Directions for this task = Pick out all lines with the word "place" from the records that follow.

============

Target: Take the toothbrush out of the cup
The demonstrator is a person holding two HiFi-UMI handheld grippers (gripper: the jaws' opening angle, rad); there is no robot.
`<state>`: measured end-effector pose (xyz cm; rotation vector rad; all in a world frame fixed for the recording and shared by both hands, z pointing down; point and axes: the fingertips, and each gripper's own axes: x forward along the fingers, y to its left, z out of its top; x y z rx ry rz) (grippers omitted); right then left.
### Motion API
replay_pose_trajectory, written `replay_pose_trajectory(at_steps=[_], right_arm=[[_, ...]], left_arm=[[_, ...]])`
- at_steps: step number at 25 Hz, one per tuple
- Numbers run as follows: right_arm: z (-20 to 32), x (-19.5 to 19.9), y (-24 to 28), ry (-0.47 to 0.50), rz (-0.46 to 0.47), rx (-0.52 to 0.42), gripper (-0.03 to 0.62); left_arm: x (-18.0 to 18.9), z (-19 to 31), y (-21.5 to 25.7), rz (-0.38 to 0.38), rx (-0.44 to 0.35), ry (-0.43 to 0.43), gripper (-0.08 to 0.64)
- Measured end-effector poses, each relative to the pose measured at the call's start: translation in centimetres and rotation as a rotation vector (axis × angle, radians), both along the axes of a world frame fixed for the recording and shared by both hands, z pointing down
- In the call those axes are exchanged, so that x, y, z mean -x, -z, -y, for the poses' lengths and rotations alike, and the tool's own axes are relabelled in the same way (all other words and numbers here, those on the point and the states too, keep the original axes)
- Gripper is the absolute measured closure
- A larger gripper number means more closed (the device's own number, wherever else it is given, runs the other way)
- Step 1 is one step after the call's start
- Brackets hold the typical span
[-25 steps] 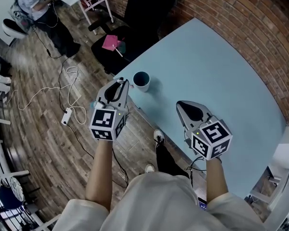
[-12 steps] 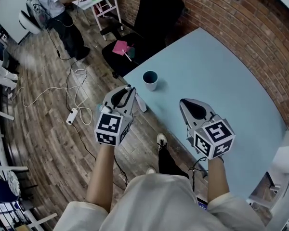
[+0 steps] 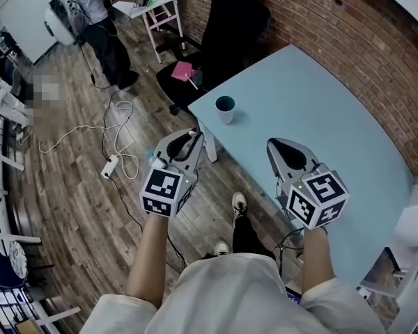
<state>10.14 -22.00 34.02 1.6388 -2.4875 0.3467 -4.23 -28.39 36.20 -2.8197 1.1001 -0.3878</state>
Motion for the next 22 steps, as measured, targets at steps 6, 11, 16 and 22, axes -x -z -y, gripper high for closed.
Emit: replay_pose_trajectory(at_steps=[6, 11, 16, 22], right_arm=[[-4.0, 1.9, 2.1, 0.009, -0.026, -0.05, 0.572], [-7.1, 2.8, 3.8, -0.026, -0.054, -0.088, 0.572], [-9.3, 3.4, 4.5, -0.018, -0.082, -0.107, 0.572], [-11.1, 4.7, 5.5, -0.004, -0.107, -0.139, 0.572]], left_arm=[[1.6, -4.6, 2.4, -0.02, -0.046, -0.011, 0.48], [3.0, -8.3, 3.9, -0.01, -0.08, -0.025, 0.48], [3.9, -11.1, 5.1, -0.013, -0.119, -0.041, 0.482], [5.1, -13.6, 6.3, -0.003, -0.148, -0.051, 0.482]])
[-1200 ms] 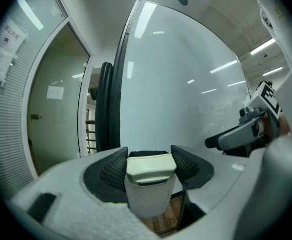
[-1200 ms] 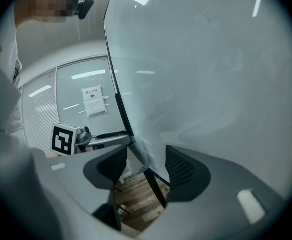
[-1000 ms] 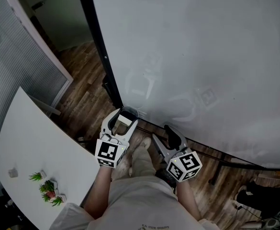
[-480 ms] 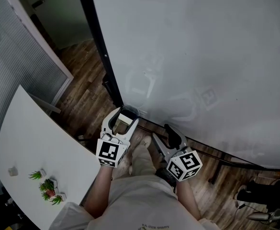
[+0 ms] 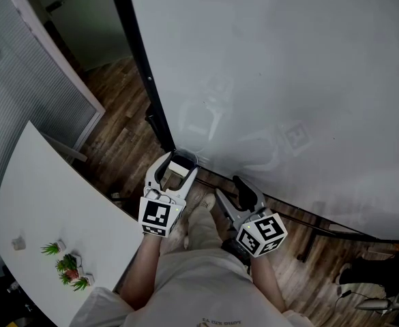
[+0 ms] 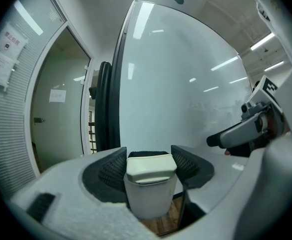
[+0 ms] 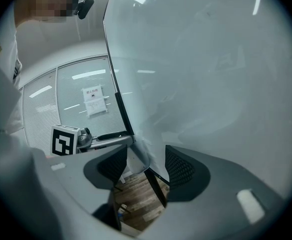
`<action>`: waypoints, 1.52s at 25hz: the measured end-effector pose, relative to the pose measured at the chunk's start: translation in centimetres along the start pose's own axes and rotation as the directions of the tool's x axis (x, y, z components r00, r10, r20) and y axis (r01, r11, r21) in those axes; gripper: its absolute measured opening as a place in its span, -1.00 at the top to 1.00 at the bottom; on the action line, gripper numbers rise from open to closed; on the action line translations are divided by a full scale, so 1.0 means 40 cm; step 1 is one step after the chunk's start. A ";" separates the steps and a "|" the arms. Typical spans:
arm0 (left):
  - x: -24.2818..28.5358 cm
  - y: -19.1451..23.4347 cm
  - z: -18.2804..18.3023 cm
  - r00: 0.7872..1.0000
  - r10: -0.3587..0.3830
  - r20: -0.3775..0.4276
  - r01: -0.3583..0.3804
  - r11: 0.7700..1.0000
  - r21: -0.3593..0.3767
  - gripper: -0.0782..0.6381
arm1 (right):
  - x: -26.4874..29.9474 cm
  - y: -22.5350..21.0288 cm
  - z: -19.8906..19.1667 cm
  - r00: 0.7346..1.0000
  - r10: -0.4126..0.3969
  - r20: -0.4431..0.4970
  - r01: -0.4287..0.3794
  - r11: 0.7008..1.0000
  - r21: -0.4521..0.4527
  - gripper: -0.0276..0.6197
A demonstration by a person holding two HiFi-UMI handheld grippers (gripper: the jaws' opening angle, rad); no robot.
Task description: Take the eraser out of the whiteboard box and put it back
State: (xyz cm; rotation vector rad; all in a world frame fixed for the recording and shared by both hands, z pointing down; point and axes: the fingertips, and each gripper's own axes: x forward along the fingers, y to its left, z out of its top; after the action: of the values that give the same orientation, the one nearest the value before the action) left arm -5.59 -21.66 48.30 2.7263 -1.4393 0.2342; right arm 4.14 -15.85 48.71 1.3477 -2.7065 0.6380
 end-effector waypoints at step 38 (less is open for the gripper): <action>-0.164 -0.033 0.099 0.996 0.021 0.082 -0.022 1.000 0.020 0.09 | -0.071 0.111 0.075 0.995 0.025 0.100 -0.012 0.992 -0.128 0.27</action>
State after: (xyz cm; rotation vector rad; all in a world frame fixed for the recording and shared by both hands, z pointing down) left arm -7.69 -16.00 43.41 2.7687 -1.4951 0.1401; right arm 2.87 -12.48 43.83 1.3618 -2.7867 0.3999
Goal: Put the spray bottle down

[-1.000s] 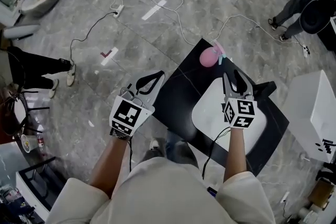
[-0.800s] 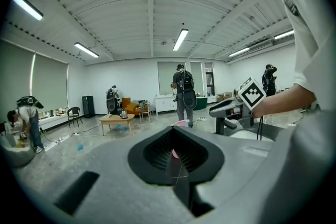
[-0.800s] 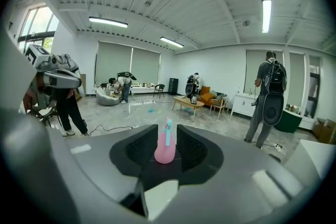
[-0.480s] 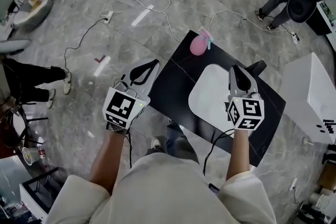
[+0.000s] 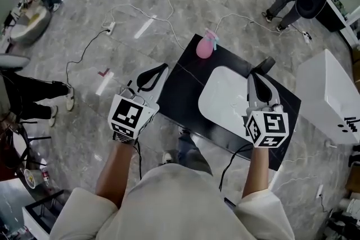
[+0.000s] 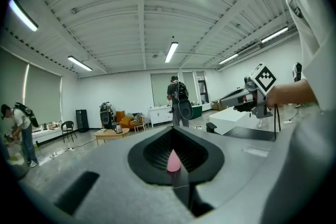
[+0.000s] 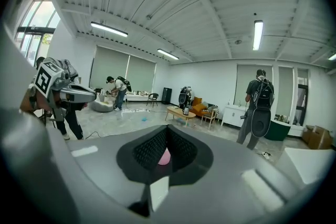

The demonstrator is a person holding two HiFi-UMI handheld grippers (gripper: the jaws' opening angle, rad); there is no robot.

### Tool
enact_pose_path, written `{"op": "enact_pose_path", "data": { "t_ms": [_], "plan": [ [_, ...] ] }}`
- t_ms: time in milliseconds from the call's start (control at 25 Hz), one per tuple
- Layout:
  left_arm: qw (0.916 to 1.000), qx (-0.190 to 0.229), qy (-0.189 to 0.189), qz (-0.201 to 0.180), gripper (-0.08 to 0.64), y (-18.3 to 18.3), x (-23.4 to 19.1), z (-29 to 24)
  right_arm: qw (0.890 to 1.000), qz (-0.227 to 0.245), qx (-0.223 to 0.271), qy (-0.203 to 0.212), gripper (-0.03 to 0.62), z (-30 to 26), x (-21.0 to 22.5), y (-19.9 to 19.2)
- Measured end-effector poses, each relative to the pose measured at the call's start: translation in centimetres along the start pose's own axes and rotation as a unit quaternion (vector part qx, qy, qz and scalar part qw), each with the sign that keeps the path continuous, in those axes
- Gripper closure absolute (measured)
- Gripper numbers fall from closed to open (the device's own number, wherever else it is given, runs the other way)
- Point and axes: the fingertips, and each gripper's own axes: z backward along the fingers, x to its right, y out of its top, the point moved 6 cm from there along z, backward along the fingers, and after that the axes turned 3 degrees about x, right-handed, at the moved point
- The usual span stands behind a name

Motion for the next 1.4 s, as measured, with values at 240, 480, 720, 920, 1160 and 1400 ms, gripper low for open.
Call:
{"op": "enact_pose_path", "data": {
  "t_ms": [240,480,720,920,1160,1400],
  "plan": [
    [0.9999,0.015,-0.001,-0.003,0.555,1.9,0.4,1.3,0.999,-0.009,0.034,0.016,0.588,3.0,-2.2,2.9],
    [0.9994,0.030,-0.009,-0.012,0.555,4.0,1.2,2.3,0.998,-0.015,0.058,0.018,0.588,5.4,-3.1,5.1],
    [0.9985,0.049,-0.017,-0.017,0.555,5.9,1.7,2.9,0.996,-0.013,0.084,0.021,0.588,7.2,-3.5,7.4],
    [0.9975,0.061,-0.026,-0.024,0.555,7.0,2.5,3.3,0.995,-0.006,0.093,0.023,0.588,7.9,-3.8,8.4],
    [0.9974,0.061,-0.025,-0.029,0.555,7.4,2.6,3.4,0.996,0.008,0.091,0.024,0.588,7.9,-4.0,8.5],
    [0.9974,0.057,-0.030,-0.033,0.555,7.4,2.7,3.1,0.995,0.012,0.090,0.028,0.588,7.5,-4.0,8.5]
  ]
}}
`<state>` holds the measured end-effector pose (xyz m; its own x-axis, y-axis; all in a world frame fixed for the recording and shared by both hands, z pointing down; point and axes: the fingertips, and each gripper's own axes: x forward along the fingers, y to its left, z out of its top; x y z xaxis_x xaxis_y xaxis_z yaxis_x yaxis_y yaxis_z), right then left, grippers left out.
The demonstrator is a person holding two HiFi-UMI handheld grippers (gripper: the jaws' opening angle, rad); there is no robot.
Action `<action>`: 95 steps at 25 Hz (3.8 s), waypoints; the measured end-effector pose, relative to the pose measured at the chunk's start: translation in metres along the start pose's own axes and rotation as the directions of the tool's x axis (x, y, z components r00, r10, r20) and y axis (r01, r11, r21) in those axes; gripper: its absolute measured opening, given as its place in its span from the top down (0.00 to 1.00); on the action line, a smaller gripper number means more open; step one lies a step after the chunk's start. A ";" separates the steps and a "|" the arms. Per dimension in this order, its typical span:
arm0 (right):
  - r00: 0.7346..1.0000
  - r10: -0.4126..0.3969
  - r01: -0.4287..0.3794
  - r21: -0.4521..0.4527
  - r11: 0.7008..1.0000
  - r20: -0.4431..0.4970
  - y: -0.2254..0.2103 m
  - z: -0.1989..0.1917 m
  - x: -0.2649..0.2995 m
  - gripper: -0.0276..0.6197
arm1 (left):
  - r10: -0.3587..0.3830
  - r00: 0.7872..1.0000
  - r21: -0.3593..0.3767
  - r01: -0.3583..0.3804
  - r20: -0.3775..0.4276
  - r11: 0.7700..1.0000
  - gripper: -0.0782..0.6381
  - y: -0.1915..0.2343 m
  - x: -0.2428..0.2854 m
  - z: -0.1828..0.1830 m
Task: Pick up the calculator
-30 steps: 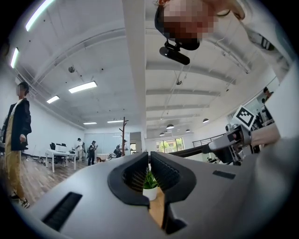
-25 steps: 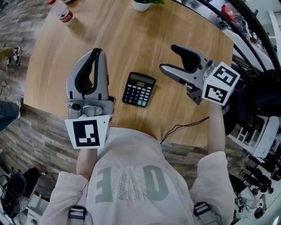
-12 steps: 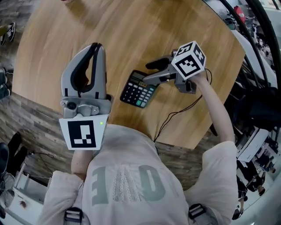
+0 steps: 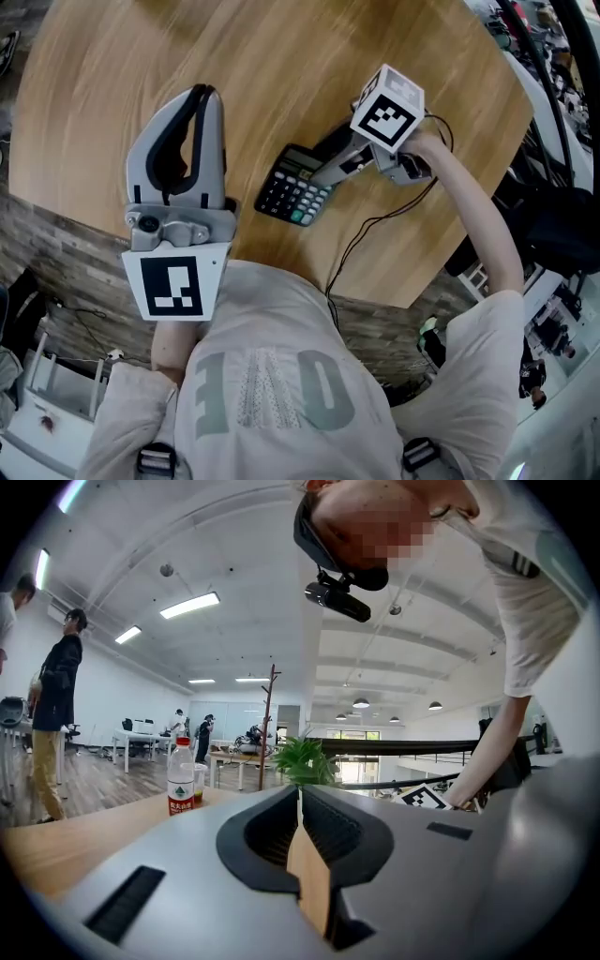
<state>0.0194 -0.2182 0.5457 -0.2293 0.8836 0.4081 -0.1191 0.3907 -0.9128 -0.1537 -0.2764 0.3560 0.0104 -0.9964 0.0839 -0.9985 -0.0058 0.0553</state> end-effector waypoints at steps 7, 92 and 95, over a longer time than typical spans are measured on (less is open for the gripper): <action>0.993 0.078 -0.076 0.029 0.997 -0.094 0.010 -0.003 0.014 0.43 | 0.005 1.000 -0.033 -0.006 -0.027 0.999 0.86 0.008 -0.002 -0.013; -0.719 -0.238 0.536 0.739 0.408 0.653 0.325 -0.103 -0.126 0.79 | -0.238 0.890 0.232 0.156 0.390 0.960 0.86 -0.112 -0.127 0.188; -0.719 -0.238 0.539 0.740 0.403 0.653 0.326 -0.101 -0.128 0.79 | -0.233 0.890 0.227 0.152 0.391 0.962 0.86 -0.108 -0.125 0.188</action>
<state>0.1078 -0.1775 0.1945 -0.4375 -0.8968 -0.0659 -0.8864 0.4424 -0.1363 -0.0572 -0.1666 0.1524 0.2205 -0.9187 -0.3275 -0.9713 -0.1762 -0.1598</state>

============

Written answer =
`<action>`: waypoints, 1.52s at 25hz: the measured end-effector pose, relative to the pose measured at the chunk's start: translation in centimetres along the start pose's own axes and rotation as the directions of the tool's x axis (x, y, z components r00, r10, r20) and y axis (r01, r11, r21) in those axes; gripper: its absolute measured opening as a place in its span, -1.00 at the top to 1.00 at the bottom; on the action line, gripper numbers rise from open to closed; on the action line translations are divided by a full scale, so 1.0 means 40 cm; step 1 is one step after the chunk's start. A ";" separates the steps and a "|" the arms. Typical spans:
Action `<action>`: 95 steps at 25 Hz (3.8 s), waypoints; the measured end-effector pose, relative to the pose measured at the chunk's start: translation in metres along the start pose's own axes and rotation as the directions of the tool's x axis (x, y, z components r00, r10, r20) and y axis (r01, r11, r21) in those axes; gripper: its absolute measured opening, given as its place in its span from the top down (0.00 to 1.00); on the action line, a smaller gripper number means more open; step one lies a step after the chunk's start. A ";" separates the steps and a "|" the arms. Per dimension in this order, its typical span:

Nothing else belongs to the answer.